The President is only indirectly elected by the country as a whole. Therefore, the president is highly incentivized to pander to a half-dozen or so states. And a few key voters within those states. It's exactly the same problem created by regionally-allocated representatives; the only difference is that the mechanism is just a little more opaque.
Because strong presidents drive policy-making, this difference ("a few key states" vs. "the country as a whole") definitely shows up in Congressional behavior.
A much simpler (and more plausible) solution to chapium's problem is simply getting rid of the electoral college.
> A much simpler (and more plausible) solution to chapium's problem is simply getting rid of the electoral college.
Which would then require that a candidate only pander to an even smaller number of densely populated cities.
It would be far better to revoke much of the power of the central government rather than to try and debug our way through to a mythical process by which all individual interests are considered. Because, in the end, minority interests will always be cast aside once the election is over anyway.
> Which would then require that a candidate only pander to an even smaller number of densely populated cities.
NYC/LA/Chicago combined is only 15M people. That's clearly not enough people to win a majority of a 300M+ population. Perhaps you mean a wider class of cities. But 80% of Americans live in cities! If you can't get elected by "pandering" to a whopping 80% of your electorate then something is terribly wrong. We have to choose a very "just right" definition of "city" for your assertion to be true.
But there's an even more important misunderstanding here.
When discussing this topic, many people get distracted by the fact that removing the electoral college would increase the voting power of Massachusetts residents and decrease the voting power of Montana residents in presidential elections.

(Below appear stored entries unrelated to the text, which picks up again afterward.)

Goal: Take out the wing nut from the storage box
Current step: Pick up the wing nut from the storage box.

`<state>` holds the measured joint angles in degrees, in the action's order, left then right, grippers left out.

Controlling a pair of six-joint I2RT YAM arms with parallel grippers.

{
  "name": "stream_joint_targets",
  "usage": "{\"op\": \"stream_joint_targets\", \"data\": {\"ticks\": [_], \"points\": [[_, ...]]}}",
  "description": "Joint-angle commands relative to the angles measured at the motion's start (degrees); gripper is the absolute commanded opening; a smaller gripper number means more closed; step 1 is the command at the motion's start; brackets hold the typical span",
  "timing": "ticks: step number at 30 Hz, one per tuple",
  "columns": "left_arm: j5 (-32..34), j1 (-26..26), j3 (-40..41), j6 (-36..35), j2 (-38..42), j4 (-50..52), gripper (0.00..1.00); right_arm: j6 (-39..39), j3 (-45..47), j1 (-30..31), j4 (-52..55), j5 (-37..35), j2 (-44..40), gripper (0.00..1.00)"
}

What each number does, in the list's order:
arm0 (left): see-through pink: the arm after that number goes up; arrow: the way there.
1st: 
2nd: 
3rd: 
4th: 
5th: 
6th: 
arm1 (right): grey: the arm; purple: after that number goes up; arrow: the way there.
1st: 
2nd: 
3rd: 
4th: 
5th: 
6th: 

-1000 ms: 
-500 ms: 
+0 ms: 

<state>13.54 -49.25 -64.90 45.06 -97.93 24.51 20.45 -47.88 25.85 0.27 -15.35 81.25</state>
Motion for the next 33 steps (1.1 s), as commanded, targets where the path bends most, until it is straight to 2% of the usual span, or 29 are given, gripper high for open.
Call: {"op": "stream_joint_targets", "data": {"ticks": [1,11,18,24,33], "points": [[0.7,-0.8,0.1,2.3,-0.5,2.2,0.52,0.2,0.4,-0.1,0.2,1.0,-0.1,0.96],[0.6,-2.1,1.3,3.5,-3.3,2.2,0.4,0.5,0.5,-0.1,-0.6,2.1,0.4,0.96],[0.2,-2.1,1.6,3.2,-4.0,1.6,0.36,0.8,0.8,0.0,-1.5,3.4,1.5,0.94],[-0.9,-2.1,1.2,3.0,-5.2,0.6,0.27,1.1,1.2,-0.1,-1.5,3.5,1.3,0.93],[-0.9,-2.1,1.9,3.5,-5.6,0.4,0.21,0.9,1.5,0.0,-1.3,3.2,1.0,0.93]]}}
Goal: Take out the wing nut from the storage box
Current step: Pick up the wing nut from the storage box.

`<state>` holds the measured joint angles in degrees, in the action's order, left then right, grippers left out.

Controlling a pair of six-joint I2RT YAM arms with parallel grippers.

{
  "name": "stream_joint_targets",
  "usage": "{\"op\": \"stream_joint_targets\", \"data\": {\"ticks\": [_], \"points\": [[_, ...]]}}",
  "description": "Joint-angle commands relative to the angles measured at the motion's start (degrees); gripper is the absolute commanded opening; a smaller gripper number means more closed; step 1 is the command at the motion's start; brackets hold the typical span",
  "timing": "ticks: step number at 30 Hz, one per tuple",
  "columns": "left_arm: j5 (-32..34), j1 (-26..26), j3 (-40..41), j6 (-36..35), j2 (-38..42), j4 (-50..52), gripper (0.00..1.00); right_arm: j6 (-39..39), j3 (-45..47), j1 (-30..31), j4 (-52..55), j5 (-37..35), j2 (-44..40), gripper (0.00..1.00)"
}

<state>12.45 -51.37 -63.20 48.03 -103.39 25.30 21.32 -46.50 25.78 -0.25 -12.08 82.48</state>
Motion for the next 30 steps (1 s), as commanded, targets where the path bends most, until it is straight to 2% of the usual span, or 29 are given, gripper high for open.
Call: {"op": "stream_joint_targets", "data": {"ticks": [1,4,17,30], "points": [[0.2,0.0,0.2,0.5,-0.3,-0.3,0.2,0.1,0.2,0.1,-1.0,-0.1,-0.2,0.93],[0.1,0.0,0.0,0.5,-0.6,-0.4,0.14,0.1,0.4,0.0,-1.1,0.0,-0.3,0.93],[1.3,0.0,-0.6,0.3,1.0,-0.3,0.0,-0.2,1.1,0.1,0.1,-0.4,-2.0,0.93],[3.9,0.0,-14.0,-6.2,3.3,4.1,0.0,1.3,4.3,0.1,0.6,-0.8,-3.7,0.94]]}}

This is a distraction because neither Massachusetts nor Montana is the winner in the current system! It's states like Pennsylvania and Wisconsin that have a truly distortionary amount of power in the current system. Those states are not particularly rural or particularly urban.
Here's the key observation that could make changes to the electoral college politically feasible: if you don't live in a presidential swing state, getting rid of the electoral college increases the power of your region in selecting the president regardless of the size of your state/city.
So, this is not a case of favoring one small set of states over another small set. Removing the electoral college would substantially weaken the power of 5-6 states over the Executive branch and increase the power of the other 45 states (some more than others, sure, but nearly everyone wins compared to the status quo).
> Because, in the end, minority interests will always be cast aside once the election is over anyway.
This is exactly why I favor keeping Congress as it is but reforming the electoral process for the Executive branch. Montana has a very loud voice in the Senate and House relative to its population. I do not suggest changing that.
> It would be far better to...
1. An omniscient and beneficent dictator would be even better; the point of my post was to suggest plausible alternatives :-)
2. There are many merits to federalism, but this is quite a bag of worms and we're already straying OT.